Question

The distance between two charges q1 = + 2 μC and q2 = + 6 μC is 15.0 cm. Calculate the distance from charge q1 to the points on the line segment joining the two charges where the electric field is zero.​

Answer 1

Answer:

The distance of the point is 5.5 cm from the charge q1.

Explanation:

Let a point is at the distance of x from the q1.

As the net electric field at the point is zero.

Thus, the electric field due to the charge q1 is equal and opposite to the electric field due to the charge q2.

$\frac{kq1}{ {(x)}^{2} } = \frac{kq2}{ {(d - x)}^{2} }$

where k is the electrostatic force constant and d is the distance between the charges.

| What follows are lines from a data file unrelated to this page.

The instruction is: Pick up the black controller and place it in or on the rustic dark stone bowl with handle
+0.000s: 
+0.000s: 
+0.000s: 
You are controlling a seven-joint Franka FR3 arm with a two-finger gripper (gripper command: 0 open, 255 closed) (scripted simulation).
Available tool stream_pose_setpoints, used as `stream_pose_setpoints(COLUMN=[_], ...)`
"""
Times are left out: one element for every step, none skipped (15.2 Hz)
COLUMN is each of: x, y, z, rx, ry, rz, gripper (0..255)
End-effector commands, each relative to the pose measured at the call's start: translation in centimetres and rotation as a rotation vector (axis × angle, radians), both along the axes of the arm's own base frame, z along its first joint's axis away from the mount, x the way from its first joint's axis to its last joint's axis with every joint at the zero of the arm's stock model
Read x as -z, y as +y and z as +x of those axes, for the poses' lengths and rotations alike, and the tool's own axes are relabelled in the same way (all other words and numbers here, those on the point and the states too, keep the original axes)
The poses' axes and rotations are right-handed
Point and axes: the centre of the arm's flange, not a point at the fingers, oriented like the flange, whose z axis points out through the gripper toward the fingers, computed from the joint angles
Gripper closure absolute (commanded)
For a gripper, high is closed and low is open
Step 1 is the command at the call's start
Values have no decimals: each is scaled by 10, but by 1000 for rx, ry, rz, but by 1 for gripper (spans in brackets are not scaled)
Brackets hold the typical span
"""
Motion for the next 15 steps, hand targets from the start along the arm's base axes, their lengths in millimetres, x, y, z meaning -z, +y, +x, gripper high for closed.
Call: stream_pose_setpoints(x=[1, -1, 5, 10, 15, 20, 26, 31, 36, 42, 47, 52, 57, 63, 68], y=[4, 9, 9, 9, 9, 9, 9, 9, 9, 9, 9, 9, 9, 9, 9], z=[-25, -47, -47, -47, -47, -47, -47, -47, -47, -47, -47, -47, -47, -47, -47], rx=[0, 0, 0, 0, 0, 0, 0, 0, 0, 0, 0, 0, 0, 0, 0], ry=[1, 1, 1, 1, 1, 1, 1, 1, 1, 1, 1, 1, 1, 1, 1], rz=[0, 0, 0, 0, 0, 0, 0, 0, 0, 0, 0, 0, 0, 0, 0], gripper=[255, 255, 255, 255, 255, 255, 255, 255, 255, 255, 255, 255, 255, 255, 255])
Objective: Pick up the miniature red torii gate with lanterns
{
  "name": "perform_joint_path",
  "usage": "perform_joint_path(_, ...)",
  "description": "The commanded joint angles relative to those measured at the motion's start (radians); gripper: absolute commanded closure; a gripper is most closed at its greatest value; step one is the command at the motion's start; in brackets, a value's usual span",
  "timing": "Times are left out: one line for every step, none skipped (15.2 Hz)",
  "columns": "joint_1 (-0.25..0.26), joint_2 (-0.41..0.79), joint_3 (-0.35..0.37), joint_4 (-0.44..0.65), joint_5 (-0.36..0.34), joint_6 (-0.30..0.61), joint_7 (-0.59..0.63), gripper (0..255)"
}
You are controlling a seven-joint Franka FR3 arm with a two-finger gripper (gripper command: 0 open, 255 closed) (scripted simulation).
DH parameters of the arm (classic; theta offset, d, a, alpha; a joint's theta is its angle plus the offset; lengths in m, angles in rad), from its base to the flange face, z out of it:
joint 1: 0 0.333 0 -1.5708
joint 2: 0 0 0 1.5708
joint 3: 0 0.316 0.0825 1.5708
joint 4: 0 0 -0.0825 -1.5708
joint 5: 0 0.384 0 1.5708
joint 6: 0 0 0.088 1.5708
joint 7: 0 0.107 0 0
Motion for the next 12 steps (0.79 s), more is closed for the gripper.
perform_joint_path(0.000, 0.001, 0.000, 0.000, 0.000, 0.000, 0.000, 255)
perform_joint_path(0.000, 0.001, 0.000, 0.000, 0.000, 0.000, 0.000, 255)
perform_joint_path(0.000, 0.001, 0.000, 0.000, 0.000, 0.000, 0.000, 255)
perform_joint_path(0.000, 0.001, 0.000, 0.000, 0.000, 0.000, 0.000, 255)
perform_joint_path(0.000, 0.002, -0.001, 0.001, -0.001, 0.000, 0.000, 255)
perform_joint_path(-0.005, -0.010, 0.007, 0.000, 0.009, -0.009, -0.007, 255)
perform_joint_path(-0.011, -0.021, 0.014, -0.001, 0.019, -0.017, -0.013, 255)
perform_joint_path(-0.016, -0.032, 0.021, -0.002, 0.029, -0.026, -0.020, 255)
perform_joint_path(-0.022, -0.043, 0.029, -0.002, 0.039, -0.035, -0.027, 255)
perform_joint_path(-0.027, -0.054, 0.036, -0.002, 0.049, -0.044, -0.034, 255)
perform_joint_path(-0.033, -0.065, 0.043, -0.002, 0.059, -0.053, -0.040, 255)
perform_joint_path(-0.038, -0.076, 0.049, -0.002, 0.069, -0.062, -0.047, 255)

Substituting the known values,

$\frac{q1}{ {(x)}^{2} } = \frac{q2}{ {(d - x)}^{2} } \\ \frac{2 \times {10}^{ - 6} }{{(x)}^{2} } = \frac{ 6\times {10}^{ - 6}}{ {(15 \times {10}^{ - 2} - x)}^{2} } \\ \frac{2 }{{(x)}^{2} } = \frac{ 6}{ {(0.15 - x)}^{2} } \\ 6 \times {(x)}^{2} = 2 \times {(0.15 - x)}^{2} \\ 3 \times {(x)}^{2} = {(0.15 - x)}^{2} \\ 1.732 \times x = 0.15 - x \\x(1.732 + 1) = 0.15 \\ 2.732 \times x = 0.15 \\ x = \frac{0.15}{2.732} \\ x = 0.055 m \\ x = 5.5cm$

Thus, the distance of point from the charge q1 is 5.5 cm.